Crypto-Backed Mortgages: Buying a House With a Crypto Loan


Crypto-backed mortgages are used to buy a home, backed up by digital assets such as cryptocurrency. The mortgages are ideal for those with little income but a wealth of digital assets. Crypto-backed mortgages do come with risks, however, such as the overall volatility of the cryptocurrency.

What does it mean to be a digital baron but a physical-asset pauper? These terms would be inconceivable 20 years ago, but with the rise of cryptocurrency and digital assets, they are becoming ever more prevalent. The rise of digital assets has resulted in scores of people around the world becoming rich on paper but still having difficulty making use of their burgeoning assets. The difficulty arises when they try to translate those assets into fiat currency or loans without having to sell and exit their positions.
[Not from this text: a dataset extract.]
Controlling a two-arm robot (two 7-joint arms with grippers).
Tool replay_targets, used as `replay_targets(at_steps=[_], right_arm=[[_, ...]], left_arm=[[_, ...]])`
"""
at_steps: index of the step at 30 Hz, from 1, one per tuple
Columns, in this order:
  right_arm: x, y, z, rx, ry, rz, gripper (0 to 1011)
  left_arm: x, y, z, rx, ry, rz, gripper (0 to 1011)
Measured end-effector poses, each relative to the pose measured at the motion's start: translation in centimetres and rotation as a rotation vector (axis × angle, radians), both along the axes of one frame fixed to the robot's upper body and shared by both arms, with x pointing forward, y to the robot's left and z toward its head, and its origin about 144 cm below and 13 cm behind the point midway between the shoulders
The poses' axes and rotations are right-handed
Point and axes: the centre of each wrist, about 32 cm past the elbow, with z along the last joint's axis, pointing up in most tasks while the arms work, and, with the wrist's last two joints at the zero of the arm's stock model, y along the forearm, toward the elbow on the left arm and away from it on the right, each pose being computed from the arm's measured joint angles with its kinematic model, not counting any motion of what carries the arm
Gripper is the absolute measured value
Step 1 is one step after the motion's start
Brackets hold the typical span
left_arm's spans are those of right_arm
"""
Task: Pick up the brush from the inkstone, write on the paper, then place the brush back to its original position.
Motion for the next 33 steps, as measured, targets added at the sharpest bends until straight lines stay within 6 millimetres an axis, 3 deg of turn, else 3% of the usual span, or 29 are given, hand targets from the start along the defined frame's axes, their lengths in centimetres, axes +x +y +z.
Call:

Fortunately, versions of typical financial services catering to digital asset holders have recently become a more normal occurrence. Crypto-backed mortgages are an example. The crypto-backed mortgage concept is something that you should be aware of, whether you trade crypto already, are looking to get involved in the space, or just want to keep abreast of current trends as you plan out your financial future.

What is a crypto-backed mortgage?

Crypto loans, represented symbolically

A crypto-backed mortgage is a loan for a home that uses crypto holdings instead of the home as collateral. Investors can use their digital holdings to underwrite the loan, with an agreed-upon time frame to pay off the loan. The loan terms and structure can change based on the behavior of the cryptocurrency market.

Crypto-backed mortgages: the basics

Crypto-backed mortgages are really just crypto-backed loans that are used to buy a home. Call it a crypto-backed home loan, if you will. In fact, the only reason we use the word “mortgage” in this article is because we’re assuming that the loan will be used to buy a home. However, it’s important to note that, in most cases, the crypto lender doesn’t care what the loan is used for as long as the borrower pays it off.

The reason the crypto lender cares less about this than a traditional mortgage lender is that the security or collateral backing the loan differs. In a traditional mortgage, the asset backing up (securing) the loan is the property being purchased. With a crypto mortgage, the loan-securing asset is not a home. Instead, digital assets like cryptocurrency act as the security behind the loan.

Pro tip

It’s important to note that a crypto-backed loan behaves almost like a margin call when shorting a stock or asset. If the collateral price goes down, the investor will need to “cover the margin” and top off the crypto assets the lender holds. This makes crypto-backed loans and mortgages susceptible to the general volatility of the digital asset market, and thus the crypto mortgage lenders will request more collateral if the value of your collateral crypto drops.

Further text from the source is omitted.